Effects of Breath-Hold Deep Diving on the Pulmonary System.

This short review focuses on pulmonary injury in breath-hold (BH) divers. When practicing their extreme leisure sport, they are exposed to increased pressure on pulmonary gas volumes, hypoxia, and increased partial gas pressures. Increasing ambient pressures do present a serious problem to BH deep divers, because the semi-rigid thorax prevents the deformation required by the Boyle-Mariotte law. As a result, a negative-pressure barotrauma (lung squeeze) with acute hemoptysis is not uncommon. Respiratory maneuvers such as glossopharyngeal insufflation (GI) and glossopharyngeal exsufflation (GE) are practiced to prevent lung squeeze and to permit equalizing the paranasal sinuses and the middle ear.
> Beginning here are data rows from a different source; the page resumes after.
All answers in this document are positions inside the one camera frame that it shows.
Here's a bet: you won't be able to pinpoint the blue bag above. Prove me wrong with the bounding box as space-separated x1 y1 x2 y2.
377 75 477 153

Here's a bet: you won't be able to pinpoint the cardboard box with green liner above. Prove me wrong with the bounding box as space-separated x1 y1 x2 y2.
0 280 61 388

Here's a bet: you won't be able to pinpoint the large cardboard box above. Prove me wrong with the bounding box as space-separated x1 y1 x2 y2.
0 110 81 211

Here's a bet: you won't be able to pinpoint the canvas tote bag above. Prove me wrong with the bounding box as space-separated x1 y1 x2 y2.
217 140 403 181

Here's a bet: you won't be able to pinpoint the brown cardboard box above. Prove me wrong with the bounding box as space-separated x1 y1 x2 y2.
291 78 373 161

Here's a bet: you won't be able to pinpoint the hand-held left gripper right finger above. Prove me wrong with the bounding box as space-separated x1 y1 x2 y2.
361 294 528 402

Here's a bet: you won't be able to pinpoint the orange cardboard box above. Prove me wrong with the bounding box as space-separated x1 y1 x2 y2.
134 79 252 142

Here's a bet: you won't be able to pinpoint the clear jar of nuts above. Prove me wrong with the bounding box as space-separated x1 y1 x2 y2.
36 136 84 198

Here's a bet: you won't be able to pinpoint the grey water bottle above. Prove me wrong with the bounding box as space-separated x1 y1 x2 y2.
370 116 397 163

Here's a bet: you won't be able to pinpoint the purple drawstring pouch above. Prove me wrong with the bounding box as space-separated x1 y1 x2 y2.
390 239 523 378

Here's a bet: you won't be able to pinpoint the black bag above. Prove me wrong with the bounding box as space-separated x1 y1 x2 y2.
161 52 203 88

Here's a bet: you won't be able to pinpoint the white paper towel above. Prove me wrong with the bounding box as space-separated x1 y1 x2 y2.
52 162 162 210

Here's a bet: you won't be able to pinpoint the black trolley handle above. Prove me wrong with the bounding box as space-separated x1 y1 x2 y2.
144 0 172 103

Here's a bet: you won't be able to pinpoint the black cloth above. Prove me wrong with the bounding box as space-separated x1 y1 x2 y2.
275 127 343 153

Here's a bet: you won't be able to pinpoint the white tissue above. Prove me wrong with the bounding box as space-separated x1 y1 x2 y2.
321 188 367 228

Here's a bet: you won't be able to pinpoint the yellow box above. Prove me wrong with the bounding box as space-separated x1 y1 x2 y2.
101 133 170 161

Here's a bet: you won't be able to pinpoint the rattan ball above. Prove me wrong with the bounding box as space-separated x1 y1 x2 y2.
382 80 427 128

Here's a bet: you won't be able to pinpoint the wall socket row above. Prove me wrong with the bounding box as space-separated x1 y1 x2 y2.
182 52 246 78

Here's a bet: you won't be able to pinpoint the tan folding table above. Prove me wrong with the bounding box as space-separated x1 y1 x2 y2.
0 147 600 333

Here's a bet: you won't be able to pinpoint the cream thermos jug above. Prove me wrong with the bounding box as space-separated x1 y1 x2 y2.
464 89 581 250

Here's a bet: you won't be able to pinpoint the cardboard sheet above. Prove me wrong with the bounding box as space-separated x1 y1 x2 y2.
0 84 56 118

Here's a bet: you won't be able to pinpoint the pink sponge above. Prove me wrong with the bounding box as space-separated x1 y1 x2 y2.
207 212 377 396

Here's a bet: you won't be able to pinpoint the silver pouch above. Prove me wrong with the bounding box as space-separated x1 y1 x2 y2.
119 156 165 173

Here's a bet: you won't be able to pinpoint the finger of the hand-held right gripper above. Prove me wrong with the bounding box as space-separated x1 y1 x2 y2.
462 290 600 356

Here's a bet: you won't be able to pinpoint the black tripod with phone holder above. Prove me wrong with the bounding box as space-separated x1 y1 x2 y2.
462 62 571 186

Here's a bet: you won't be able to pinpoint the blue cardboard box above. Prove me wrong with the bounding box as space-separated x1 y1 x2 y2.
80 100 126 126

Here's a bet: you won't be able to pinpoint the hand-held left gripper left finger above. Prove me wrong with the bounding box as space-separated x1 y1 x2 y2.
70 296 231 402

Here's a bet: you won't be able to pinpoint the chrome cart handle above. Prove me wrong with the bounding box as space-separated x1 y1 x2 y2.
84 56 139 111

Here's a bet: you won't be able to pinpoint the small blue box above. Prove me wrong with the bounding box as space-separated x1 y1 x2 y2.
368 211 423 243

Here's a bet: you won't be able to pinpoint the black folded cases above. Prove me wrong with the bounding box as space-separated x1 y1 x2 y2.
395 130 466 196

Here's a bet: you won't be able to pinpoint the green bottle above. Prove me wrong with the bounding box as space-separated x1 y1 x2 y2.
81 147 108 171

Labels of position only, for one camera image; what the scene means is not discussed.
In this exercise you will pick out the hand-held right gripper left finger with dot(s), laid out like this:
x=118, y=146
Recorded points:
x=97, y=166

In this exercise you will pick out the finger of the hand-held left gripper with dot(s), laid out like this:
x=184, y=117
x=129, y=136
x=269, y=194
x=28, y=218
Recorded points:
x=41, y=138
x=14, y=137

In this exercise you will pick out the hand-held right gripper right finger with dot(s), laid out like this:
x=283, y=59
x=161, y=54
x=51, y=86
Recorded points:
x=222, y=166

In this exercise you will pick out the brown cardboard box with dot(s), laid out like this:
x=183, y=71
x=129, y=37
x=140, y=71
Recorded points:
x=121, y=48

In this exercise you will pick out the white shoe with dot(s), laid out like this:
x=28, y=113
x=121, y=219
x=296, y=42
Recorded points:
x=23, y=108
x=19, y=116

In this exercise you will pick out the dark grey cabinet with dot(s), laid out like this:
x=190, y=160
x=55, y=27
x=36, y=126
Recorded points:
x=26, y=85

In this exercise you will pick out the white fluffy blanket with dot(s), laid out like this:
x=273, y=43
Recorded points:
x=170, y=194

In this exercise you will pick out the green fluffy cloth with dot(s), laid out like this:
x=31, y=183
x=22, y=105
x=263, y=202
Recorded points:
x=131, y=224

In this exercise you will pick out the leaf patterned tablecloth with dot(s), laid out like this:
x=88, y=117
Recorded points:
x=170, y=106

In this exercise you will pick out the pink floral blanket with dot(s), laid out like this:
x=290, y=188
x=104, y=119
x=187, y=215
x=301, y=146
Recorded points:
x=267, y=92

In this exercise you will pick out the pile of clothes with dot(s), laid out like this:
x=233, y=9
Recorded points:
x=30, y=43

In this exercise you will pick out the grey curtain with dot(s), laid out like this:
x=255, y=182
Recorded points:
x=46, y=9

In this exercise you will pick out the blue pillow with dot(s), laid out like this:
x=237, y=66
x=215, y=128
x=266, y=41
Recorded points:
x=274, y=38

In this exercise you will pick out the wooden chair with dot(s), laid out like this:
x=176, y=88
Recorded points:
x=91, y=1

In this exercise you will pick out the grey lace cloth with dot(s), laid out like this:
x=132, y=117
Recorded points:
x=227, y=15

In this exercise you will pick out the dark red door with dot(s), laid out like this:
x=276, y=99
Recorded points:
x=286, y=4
GI not only impairs venous return, thereby provoking hypotension and even fainting, but also produces intrathoracic pressures likely to induce pulmonary barotrauma that is speculated to induce long-term injury. GE, in turn, further increases the already negative intrapulmonary pressure, thereby favoring alveolar collapse (atelectasis). Finally, hypoxia seemingly not only induces brain injury but initiates the opening of intrapulmonary shunts. These pathways are large enough to permit transpulmonary passage of venous N2 bubbles, making stroke-like phenomena in deep BH divers possible.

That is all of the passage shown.